Task to carry out
Each line of the data that includes the string "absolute" is to be copied out.

Entries shown

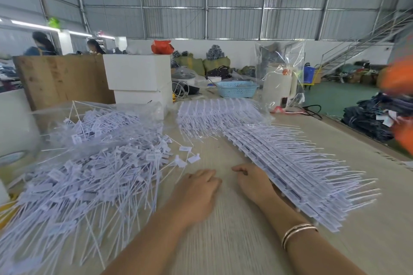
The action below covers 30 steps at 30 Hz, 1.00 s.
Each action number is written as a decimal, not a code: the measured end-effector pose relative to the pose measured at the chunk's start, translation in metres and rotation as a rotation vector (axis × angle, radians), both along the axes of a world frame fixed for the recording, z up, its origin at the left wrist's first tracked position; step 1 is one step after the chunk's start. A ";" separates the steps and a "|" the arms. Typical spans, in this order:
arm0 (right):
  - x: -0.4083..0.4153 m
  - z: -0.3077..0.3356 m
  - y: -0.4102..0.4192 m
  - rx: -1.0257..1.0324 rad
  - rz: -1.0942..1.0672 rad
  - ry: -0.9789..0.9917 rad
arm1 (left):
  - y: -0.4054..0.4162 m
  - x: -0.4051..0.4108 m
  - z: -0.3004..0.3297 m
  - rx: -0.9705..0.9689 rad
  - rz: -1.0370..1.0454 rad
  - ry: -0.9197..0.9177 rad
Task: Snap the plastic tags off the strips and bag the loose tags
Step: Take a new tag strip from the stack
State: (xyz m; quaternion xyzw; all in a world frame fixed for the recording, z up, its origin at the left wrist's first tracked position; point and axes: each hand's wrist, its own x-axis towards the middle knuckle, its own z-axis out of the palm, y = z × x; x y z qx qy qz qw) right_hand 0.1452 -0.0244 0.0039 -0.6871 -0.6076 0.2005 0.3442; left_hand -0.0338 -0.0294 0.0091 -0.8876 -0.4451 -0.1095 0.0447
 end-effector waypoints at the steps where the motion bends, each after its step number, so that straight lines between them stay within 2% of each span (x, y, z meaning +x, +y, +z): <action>1: 0.000 0.000 0.000 -0.014 0.004 -0.009 | 0.005 0.000 -0.003 -0.036 0.052 0.018; 4: 0.000 -0.001 0.000 -0.046 0.027 -0.055 | 0.018 -0.008 -0.009 -0.163 0.252 -0.011; 10: 0.002 0.003 0.000 -0.047 -0.060 0.047 | 0.027 -0.034 -0.008 -0.184 0.483 -0.085; 12: 0.001 0.003 0.000 -0.045 -0.069 0.087 | 0.024 -0.033 -0.005 -0.126 0.450 -0.064; 14: 0.001 0.002 0.000 -0.026 -0.063 0.099 | 0.018 -0.021 -0.004 -0.068 0.280 -0.144; 16: 0.000 0.002 -0.001 0.029 -0.080 0.115 | 0.010 0.001 -0.002 -0.136 0.111 -0.313; 18: -0.001 0.002 -0.002 0.096 -0.115 0.172 | 0.007 0.025 0.002 -0.278 0.052 -0.434; 21: -0.001 0.003 -0.003 0.159 -0.167 0.264 | 0.010 0.058 0.010 -0.518 0.084 -0.566; 24: -0.001 0.007 -0.005 0.229 -0.241 0.366 | 0.016 0.085 0.017 -0.724 0.149 -0.776; 28: -0.001 0.010 -0.007 0.339 -0.295 0.405 | 0.030 0.111 0.020 -0.742 0.267 -0.854; 30: -0.001 0.009 -0.007 0.315 -0.296 0.403 | 0.042 0.120 0.021 -0.737 0.303 -0.806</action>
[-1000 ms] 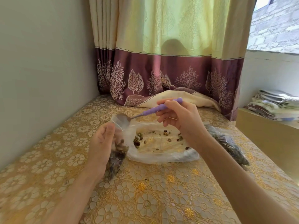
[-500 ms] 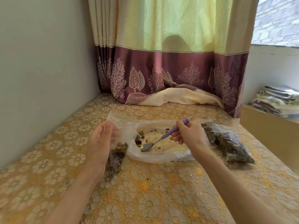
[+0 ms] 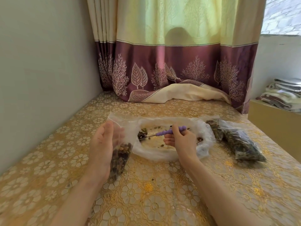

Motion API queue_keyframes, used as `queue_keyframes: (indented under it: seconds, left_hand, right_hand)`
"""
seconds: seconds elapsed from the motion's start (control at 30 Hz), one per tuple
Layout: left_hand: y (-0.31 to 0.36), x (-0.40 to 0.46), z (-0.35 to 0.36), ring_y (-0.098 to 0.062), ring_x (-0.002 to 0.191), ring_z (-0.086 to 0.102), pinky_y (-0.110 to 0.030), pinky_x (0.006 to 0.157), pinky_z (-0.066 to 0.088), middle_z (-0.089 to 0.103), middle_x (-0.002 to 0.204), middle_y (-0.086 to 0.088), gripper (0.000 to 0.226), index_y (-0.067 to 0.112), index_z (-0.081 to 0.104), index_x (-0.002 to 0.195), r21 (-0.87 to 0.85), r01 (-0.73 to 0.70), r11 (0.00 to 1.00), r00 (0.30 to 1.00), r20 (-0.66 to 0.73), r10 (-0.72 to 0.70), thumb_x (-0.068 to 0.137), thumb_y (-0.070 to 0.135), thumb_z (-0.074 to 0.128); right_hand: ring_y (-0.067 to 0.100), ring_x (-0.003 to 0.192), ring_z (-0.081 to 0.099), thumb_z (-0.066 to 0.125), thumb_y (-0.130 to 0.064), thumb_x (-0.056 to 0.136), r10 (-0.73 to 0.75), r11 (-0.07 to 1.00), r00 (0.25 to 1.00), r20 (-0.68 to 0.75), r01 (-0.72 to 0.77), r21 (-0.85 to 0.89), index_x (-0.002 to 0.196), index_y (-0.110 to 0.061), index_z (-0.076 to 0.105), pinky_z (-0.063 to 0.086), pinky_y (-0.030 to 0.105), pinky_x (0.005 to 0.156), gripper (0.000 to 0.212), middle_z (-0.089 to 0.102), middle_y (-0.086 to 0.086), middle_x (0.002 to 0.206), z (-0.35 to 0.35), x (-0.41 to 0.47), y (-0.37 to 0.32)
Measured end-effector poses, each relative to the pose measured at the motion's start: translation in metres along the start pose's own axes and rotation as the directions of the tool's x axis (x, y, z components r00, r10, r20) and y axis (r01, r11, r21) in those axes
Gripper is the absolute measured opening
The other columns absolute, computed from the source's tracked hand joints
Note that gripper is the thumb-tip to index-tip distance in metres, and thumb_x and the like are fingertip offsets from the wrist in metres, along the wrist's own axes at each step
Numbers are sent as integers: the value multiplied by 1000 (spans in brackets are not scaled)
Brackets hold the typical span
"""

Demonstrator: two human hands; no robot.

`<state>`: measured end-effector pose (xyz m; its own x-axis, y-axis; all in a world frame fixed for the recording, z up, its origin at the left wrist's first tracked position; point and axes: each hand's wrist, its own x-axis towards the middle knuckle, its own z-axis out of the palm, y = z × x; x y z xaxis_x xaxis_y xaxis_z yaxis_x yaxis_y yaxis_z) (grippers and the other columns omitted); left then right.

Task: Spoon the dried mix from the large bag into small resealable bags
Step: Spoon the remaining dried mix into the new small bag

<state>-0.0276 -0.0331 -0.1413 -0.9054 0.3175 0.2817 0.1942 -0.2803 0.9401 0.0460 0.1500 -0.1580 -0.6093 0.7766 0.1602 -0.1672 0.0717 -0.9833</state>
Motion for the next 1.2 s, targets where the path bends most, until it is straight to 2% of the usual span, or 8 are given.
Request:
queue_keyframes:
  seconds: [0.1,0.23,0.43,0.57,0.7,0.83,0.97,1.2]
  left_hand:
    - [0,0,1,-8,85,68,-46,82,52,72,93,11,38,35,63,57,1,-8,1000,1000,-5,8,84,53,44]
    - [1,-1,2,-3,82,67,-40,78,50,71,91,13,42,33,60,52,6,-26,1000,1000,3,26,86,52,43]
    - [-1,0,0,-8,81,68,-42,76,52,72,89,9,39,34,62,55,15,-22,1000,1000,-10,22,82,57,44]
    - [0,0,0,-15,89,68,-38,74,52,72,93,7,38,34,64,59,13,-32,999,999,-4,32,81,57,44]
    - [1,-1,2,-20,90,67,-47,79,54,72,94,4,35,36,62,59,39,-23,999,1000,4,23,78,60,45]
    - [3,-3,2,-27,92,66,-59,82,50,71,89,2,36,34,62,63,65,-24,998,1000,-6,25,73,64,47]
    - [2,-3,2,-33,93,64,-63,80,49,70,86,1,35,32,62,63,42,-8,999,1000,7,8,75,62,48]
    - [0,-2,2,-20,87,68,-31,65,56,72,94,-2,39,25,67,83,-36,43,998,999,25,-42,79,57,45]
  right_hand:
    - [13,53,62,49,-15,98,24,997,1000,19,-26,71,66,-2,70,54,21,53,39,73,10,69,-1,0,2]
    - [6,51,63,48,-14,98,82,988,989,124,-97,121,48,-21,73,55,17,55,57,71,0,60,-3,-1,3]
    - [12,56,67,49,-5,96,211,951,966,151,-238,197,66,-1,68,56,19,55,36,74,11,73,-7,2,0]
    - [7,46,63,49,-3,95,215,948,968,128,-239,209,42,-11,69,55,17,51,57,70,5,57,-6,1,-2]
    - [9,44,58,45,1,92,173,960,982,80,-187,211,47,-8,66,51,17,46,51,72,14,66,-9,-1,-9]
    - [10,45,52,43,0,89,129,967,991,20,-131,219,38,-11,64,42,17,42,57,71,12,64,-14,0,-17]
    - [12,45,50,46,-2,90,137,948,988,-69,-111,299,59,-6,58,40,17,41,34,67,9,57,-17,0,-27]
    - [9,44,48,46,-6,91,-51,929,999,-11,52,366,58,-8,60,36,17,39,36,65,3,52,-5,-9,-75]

Solution for this exercise
Gripper is the absolute measured opening
The other columns absolute, computed from the source's tracked hand joints

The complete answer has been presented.